The line containing "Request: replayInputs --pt" marks the end, so write out exactly every line from the top of the entries below through that one.

Data items:
________

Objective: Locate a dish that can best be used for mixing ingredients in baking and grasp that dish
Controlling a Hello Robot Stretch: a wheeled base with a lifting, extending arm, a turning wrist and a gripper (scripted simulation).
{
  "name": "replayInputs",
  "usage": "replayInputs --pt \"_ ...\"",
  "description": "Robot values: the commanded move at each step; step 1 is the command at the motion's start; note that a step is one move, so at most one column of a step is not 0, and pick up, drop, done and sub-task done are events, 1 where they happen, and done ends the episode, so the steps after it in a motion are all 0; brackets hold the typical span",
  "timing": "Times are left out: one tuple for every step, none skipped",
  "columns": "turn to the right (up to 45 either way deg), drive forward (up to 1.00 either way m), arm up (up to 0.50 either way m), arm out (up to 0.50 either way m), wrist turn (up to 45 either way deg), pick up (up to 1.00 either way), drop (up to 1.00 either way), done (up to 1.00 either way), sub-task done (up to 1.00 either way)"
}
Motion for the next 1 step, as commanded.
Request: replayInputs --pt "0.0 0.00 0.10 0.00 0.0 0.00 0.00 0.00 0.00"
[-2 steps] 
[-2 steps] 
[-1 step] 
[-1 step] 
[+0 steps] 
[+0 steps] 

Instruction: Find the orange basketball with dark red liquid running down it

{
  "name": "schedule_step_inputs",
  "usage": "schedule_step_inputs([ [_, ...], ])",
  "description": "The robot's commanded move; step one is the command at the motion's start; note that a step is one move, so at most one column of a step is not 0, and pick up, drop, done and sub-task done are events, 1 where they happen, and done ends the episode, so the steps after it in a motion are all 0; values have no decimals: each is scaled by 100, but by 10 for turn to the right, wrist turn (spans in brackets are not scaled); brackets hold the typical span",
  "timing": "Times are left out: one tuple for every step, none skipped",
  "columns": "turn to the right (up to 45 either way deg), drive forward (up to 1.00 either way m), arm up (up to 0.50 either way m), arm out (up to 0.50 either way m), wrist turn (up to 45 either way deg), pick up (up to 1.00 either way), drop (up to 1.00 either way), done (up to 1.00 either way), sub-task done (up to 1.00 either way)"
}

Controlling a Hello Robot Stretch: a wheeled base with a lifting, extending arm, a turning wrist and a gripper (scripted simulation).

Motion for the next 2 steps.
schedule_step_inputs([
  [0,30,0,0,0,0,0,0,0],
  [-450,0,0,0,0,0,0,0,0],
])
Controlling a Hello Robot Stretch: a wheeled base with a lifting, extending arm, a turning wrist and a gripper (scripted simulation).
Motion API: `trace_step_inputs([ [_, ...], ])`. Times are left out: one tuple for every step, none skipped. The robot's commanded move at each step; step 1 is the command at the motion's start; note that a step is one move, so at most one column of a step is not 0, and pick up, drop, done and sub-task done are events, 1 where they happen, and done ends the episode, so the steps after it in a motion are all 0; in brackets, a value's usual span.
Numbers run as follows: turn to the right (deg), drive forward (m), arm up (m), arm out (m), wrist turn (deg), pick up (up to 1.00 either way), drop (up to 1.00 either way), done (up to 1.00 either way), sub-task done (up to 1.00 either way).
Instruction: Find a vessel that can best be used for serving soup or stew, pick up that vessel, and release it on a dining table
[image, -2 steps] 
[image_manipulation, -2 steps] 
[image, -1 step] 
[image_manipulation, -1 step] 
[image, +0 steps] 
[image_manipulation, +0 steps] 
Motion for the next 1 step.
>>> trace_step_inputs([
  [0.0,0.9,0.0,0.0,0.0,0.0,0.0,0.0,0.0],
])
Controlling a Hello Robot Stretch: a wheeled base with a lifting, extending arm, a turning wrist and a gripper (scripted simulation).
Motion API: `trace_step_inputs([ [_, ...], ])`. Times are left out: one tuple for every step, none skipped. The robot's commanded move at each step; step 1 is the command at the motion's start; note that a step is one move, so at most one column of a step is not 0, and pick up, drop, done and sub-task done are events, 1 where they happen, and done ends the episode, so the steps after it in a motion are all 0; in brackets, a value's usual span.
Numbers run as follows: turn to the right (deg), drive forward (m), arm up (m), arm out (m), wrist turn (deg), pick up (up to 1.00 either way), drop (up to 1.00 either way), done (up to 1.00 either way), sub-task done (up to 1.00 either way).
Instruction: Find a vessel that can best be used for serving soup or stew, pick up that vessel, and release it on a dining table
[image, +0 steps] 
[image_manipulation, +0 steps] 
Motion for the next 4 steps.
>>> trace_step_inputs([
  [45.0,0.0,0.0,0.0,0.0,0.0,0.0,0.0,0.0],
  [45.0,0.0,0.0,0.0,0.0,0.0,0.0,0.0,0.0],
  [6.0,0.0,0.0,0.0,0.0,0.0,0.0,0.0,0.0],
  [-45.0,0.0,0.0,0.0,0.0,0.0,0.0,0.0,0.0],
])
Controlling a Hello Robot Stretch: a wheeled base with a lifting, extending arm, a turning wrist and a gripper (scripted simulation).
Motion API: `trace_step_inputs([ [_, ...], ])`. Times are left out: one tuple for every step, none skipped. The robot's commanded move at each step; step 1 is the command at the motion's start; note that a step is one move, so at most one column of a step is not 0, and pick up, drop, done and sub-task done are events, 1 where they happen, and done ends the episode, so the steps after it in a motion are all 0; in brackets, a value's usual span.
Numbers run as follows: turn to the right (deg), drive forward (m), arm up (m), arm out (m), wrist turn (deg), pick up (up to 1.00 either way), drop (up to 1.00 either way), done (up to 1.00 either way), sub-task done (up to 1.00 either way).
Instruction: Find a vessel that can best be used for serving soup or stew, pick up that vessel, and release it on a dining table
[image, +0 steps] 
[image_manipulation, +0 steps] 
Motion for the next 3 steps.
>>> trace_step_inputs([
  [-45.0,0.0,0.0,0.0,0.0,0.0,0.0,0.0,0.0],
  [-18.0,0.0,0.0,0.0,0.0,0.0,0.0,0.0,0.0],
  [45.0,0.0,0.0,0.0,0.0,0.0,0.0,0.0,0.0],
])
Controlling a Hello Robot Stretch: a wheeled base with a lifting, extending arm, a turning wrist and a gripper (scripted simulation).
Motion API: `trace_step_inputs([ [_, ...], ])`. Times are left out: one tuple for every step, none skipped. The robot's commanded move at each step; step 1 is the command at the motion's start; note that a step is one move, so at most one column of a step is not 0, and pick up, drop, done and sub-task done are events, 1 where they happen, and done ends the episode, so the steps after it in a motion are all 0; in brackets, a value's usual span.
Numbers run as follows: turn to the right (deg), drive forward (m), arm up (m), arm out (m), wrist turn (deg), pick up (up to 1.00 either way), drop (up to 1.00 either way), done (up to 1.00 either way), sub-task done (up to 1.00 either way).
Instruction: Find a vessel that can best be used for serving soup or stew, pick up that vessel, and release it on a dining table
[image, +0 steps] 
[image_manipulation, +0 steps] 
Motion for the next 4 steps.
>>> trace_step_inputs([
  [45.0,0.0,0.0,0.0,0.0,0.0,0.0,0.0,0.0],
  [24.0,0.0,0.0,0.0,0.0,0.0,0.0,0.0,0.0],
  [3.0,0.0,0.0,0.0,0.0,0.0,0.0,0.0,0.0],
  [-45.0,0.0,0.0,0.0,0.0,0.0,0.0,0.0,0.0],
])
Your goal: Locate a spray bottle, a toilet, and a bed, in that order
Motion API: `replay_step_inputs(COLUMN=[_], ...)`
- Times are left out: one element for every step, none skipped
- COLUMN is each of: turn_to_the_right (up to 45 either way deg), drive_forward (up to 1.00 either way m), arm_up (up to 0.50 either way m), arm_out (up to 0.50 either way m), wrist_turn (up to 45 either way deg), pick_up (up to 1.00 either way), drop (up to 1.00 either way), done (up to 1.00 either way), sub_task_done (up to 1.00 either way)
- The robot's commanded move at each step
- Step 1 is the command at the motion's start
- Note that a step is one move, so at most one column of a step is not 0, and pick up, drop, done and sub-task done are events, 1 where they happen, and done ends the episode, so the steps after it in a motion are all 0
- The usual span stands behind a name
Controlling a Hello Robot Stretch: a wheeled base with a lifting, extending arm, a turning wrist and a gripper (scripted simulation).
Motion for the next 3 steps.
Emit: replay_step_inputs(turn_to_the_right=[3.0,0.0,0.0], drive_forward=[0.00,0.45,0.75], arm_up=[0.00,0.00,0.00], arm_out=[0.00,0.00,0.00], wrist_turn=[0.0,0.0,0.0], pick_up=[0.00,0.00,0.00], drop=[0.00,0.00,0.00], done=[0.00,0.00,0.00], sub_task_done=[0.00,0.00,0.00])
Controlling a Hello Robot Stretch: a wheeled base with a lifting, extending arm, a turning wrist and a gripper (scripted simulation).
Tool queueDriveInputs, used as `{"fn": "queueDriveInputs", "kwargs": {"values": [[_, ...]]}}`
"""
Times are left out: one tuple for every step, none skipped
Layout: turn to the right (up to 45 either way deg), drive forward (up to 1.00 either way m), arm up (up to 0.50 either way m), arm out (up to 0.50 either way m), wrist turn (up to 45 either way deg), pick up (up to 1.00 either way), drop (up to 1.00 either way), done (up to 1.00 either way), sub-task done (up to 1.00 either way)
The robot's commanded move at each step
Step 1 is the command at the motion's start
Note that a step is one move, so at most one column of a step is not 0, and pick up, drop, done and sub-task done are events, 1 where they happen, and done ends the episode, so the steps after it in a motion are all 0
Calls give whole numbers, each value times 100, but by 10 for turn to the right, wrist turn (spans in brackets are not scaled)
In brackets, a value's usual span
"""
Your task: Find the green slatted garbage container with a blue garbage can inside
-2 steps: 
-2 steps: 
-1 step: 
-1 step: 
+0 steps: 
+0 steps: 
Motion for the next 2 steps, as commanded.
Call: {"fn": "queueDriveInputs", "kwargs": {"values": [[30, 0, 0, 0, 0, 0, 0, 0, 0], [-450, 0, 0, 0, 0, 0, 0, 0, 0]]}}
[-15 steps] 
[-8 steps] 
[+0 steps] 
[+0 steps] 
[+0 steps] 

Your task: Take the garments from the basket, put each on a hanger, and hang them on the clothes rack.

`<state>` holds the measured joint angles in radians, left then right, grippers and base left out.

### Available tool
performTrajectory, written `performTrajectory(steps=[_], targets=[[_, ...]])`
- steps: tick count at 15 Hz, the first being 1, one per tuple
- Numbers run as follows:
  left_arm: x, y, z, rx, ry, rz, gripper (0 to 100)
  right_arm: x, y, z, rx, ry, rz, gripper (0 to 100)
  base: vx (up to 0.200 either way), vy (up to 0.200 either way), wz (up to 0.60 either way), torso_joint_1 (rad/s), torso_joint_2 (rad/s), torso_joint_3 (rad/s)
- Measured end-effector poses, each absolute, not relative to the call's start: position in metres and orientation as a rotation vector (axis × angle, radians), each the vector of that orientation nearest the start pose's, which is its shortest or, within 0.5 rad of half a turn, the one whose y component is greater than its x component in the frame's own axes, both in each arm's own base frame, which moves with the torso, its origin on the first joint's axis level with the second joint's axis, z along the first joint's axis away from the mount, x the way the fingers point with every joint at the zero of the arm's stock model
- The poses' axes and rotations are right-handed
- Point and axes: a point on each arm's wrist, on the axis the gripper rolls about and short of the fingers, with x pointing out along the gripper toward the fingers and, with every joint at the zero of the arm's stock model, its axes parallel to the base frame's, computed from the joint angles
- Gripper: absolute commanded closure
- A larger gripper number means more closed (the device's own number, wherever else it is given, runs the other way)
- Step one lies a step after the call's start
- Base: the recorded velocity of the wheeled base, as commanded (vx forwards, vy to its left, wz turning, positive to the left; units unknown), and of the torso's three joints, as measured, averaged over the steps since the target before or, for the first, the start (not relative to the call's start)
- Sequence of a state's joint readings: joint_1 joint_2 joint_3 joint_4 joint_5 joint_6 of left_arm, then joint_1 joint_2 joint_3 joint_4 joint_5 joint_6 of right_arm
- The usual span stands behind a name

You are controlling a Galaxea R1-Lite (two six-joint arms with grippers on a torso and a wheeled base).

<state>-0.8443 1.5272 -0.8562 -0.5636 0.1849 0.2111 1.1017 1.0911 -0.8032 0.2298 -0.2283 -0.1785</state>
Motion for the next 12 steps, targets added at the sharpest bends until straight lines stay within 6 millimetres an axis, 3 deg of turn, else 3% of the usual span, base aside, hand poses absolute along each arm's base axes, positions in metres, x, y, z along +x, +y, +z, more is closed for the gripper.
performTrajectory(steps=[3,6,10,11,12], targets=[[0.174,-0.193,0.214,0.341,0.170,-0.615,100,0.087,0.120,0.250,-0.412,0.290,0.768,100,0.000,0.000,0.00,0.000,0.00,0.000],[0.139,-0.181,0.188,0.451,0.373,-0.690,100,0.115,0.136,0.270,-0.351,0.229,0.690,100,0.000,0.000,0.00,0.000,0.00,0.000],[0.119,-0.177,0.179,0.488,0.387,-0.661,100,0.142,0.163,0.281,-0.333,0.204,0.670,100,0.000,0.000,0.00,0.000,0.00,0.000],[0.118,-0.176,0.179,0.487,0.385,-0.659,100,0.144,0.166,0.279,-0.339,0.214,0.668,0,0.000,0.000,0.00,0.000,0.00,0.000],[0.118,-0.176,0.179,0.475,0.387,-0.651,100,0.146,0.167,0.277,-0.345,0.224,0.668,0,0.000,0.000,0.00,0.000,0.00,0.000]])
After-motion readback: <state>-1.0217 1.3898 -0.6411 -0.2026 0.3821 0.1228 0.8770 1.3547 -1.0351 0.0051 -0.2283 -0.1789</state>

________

RESPONSE:
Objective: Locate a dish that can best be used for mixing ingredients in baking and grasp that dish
Controlling a Hello Robot Stretch: a wheeled base with a lifting, extending arm, a turning wrist and a gripper (scripted simulation).
{
  "name": "replayInputs",
  "usage": "replayInputs --pt \"_ ...\"",
  "description": "Robot values: the commanded move at each step; step 1 is the command at the motion's start; note that a step is one move, so at most one column of a step is not 0, and pick up, drop, done and sub-task done are events, 1 where they happen, and done ends the episode, so the steps after it in a motion are all 0; brackets hold the typical span",
  "timing": "Times are left out: one tuple for every step, none skipped",
  "columns": "turn to the right (up to 45 either way deg), drive forward (up to 1.00 either way m), arm up (up to 0.50 either way m), arm out (up to 0.50 either way m), wrist turn (up to 45 either way deg), pick up (up to 1.00 either way), drop (up to 1.00 either way), done (up to 1.00 either way), sub-task done (up to 1.00 either way)"
}
Motion for the next 1 step, as commanded.
Request: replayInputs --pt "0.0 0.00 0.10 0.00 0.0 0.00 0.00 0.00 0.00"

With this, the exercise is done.